| TASK REQUIREMENTS |
Each line holding the word "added" must appear in the answer, copied from the entries.

Collection entries
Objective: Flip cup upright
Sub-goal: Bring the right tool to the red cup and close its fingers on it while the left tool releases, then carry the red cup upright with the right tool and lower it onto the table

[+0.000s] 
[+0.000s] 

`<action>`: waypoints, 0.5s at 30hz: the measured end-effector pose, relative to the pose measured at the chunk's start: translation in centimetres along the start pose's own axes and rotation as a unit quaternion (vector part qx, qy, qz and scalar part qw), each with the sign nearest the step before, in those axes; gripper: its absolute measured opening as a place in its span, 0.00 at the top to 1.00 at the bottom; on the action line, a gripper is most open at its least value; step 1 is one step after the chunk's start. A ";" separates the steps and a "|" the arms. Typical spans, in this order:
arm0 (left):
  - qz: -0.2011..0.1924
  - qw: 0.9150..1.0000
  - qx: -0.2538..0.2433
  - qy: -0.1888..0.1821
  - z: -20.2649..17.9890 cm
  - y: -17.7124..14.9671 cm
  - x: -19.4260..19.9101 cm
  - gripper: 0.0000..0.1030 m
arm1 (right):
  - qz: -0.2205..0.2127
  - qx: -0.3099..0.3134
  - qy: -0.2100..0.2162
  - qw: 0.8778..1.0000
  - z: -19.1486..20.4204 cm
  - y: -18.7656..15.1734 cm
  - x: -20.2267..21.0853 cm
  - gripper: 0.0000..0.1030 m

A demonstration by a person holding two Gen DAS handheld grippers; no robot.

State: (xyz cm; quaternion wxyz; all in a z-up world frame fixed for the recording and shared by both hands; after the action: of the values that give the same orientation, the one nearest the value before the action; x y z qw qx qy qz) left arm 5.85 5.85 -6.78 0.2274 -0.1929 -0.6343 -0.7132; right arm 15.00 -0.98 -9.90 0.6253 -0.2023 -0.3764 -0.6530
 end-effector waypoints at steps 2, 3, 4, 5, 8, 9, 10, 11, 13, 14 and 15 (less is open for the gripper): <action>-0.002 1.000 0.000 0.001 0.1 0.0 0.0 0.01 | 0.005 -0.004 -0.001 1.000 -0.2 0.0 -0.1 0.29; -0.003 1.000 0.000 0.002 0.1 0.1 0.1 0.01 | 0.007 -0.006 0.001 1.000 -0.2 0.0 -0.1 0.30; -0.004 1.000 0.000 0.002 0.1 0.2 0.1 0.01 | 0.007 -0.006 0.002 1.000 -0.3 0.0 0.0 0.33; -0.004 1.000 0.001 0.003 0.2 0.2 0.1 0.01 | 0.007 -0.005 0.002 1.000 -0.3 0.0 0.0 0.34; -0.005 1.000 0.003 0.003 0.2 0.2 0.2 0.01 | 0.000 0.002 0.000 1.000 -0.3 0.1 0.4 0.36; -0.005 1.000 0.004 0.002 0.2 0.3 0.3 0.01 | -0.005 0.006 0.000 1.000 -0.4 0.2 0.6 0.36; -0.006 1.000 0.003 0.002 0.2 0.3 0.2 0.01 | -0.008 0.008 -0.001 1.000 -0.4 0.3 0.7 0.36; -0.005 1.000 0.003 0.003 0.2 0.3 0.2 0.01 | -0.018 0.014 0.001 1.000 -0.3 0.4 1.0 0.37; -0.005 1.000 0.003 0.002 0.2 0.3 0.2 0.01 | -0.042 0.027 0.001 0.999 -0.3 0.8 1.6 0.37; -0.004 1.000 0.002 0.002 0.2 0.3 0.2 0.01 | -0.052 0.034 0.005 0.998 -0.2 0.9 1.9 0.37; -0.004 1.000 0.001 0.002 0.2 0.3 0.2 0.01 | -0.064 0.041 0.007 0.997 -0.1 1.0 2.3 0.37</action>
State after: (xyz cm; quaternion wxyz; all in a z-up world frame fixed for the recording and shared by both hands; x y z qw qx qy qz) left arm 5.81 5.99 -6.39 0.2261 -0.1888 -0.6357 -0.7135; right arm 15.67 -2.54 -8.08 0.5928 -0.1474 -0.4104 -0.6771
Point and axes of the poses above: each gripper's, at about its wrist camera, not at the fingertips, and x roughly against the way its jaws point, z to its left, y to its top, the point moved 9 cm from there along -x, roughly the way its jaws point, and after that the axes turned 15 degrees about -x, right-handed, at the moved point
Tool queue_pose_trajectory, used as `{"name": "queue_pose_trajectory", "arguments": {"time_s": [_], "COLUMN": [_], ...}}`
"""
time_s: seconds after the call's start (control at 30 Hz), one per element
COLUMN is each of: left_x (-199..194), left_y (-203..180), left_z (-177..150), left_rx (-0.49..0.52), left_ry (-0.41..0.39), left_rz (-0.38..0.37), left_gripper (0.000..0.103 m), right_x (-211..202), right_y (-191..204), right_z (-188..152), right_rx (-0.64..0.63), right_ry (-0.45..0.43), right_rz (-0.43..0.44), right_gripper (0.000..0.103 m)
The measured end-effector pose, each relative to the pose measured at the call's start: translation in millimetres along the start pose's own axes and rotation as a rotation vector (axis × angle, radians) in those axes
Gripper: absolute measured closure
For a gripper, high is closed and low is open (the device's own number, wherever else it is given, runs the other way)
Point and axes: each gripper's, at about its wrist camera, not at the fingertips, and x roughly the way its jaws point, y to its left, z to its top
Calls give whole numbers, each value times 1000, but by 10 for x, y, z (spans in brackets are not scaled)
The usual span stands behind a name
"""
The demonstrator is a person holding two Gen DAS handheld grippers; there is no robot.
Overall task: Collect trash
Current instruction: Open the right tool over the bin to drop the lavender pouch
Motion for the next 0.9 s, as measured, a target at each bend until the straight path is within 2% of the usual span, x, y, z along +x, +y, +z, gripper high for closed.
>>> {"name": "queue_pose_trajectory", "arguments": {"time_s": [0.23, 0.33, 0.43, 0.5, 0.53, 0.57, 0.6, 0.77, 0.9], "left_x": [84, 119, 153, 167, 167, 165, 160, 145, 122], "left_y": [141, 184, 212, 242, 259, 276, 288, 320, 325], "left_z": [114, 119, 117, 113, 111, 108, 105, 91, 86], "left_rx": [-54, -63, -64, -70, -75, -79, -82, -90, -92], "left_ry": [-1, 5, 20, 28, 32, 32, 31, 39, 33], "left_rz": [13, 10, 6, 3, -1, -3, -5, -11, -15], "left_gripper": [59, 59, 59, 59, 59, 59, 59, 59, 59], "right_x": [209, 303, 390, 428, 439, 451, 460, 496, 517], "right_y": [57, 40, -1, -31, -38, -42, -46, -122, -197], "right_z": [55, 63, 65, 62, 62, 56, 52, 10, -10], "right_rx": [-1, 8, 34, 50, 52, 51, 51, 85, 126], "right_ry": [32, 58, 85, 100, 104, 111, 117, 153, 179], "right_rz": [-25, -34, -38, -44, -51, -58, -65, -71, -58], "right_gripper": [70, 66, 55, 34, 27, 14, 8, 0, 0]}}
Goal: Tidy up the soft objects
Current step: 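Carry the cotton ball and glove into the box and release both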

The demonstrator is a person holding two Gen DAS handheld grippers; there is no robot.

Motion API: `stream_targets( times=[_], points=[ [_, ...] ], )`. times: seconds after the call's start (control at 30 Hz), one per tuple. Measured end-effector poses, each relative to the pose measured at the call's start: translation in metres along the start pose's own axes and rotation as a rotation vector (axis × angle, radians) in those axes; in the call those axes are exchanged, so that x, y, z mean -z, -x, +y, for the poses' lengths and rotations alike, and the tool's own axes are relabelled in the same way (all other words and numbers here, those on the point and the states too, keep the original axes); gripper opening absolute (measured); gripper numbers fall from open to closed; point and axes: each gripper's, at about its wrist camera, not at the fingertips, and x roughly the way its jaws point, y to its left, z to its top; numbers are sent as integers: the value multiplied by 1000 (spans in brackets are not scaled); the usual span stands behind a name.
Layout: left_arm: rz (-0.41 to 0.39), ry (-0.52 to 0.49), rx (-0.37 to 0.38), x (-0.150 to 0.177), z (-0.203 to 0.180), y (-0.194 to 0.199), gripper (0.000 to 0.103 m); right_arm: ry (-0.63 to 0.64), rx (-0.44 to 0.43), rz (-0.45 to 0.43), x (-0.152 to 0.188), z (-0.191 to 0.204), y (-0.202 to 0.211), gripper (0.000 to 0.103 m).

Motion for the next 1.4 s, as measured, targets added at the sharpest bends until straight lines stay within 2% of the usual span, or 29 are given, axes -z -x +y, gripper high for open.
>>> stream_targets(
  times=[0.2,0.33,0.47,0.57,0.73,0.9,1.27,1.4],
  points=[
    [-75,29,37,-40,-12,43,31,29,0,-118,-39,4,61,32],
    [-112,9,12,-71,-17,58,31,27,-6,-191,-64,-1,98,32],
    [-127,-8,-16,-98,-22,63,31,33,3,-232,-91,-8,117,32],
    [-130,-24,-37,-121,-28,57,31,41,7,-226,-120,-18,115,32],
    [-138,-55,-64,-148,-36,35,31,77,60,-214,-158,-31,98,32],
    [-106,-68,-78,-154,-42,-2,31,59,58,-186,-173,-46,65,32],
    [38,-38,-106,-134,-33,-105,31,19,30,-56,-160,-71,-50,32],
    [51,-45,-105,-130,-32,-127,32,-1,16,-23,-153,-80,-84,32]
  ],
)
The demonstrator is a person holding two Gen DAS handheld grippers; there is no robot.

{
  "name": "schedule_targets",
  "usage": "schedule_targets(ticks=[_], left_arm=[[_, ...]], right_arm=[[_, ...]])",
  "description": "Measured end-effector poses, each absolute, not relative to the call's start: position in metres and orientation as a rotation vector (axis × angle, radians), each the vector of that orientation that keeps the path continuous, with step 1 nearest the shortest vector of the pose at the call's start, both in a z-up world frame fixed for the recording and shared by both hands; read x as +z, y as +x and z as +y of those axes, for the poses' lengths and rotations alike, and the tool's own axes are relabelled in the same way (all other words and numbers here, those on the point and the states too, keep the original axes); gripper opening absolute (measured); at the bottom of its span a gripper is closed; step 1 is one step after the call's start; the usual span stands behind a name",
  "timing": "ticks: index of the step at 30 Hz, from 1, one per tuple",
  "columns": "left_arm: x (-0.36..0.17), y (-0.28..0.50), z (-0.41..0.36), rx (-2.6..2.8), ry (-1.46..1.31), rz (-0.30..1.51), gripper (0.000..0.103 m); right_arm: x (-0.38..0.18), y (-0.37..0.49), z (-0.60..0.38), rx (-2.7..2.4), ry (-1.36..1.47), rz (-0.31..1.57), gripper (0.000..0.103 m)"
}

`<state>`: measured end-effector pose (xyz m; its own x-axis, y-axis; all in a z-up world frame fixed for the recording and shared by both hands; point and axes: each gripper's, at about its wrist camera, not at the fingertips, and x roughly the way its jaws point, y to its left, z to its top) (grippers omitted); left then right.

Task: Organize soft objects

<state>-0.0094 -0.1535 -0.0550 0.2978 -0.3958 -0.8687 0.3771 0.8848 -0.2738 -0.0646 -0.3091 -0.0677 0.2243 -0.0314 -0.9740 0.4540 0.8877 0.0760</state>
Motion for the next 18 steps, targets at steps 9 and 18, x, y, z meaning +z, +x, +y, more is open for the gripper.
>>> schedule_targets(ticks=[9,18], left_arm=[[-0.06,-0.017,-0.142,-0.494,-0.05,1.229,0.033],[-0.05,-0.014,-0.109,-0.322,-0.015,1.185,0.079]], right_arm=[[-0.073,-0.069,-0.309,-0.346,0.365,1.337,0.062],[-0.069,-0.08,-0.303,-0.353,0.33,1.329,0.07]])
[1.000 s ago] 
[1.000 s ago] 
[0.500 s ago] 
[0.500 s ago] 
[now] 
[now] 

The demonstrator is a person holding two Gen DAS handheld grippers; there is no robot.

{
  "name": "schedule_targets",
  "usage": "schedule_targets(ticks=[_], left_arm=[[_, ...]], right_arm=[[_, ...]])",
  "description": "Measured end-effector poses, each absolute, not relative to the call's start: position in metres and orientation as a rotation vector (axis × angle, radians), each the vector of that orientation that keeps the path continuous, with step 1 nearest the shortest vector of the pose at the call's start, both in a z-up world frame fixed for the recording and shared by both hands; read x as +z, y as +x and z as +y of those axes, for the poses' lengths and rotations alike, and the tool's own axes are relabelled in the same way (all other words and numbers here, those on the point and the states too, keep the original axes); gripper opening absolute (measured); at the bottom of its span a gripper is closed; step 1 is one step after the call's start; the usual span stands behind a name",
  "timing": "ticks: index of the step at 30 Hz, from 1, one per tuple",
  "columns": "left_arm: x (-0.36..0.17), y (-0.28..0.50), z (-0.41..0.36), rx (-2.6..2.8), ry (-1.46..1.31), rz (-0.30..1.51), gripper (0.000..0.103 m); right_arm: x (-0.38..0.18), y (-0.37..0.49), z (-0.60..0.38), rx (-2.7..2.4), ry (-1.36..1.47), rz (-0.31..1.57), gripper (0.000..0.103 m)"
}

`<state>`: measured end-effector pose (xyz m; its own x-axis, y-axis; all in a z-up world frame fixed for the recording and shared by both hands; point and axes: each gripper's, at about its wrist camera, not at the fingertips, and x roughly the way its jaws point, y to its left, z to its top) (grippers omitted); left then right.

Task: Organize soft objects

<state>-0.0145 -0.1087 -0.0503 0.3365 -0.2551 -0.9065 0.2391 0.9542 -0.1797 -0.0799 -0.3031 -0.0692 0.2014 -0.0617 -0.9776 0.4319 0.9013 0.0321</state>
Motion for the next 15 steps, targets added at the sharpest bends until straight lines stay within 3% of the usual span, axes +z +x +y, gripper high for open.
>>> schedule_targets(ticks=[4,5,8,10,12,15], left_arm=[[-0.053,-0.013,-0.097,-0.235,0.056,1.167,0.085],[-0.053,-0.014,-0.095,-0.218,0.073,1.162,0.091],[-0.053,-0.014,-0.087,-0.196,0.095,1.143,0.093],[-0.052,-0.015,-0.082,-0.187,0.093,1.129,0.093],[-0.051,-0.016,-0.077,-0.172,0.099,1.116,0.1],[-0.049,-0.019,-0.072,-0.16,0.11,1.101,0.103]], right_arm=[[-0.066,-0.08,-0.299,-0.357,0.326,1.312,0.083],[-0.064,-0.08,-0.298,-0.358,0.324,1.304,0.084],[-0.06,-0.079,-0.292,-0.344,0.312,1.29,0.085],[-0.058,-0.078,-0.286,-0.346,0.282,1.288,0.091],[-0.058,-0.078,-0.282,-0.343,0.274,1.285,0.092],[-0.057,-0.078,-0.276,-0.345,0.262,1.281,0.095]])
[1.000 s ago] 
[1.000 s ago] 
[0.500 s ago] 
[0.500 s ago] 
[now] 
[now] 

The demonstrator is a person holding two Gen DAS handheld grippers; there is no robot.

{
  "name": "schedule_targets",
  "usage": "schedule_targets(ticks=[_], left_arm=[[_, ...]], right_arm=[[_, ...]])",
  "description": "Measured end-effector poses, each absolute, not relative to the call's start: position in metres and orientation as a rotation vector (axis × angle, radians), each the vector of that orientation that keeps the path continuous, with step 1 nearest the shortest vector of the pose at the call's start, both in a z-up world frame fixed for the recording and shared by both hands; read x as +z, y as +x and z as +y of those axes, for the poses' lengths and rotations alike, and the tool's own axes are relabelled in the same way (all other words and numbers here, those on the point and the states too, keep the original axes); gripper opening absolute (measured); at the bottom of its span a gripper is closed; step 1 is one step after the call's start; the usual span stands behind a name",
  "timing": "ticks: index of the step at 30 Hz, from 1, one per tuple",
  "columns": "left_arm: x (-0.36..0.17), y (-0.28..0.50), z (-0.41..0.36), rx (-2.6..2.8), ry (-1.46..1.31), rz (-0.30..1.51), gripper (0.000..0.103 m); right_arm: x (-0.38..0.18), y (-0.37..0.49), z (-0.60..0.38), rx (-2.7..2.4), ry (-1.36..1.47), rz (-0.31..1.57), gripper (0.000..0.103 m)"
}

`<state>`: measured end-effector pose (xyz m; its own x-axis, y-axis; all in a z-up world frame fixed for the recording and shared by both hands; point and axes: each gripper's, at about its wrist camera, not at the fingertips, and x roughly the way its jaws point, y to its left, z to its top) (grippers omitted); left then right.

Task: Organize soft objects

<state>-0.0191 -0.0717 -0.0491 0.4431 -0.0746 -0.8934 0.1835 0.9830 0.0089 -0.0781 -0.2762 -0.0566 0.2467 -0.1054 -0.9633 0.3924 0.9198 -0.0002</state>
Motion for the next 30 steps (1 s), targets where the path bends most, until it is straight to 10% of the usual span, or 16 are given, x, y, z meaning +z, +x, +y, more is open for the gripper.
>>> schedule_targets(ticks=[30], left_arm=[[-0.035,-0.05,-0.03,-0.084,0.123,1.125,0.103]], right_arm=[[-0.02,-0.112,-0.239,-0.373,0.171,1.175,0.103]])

| RESULT |
Motion for the next 1.4 s, as measured, targets added at the sharpest bends until straight lines stay within 2% of the usual span, or 29 are given, axes -z -x +y, gripper high for open.
Motion for the next 15 steps, targets added at the sharpest bends until straight lines stay within 3% of the usual span, axes +z +x +y, gripper high for open.

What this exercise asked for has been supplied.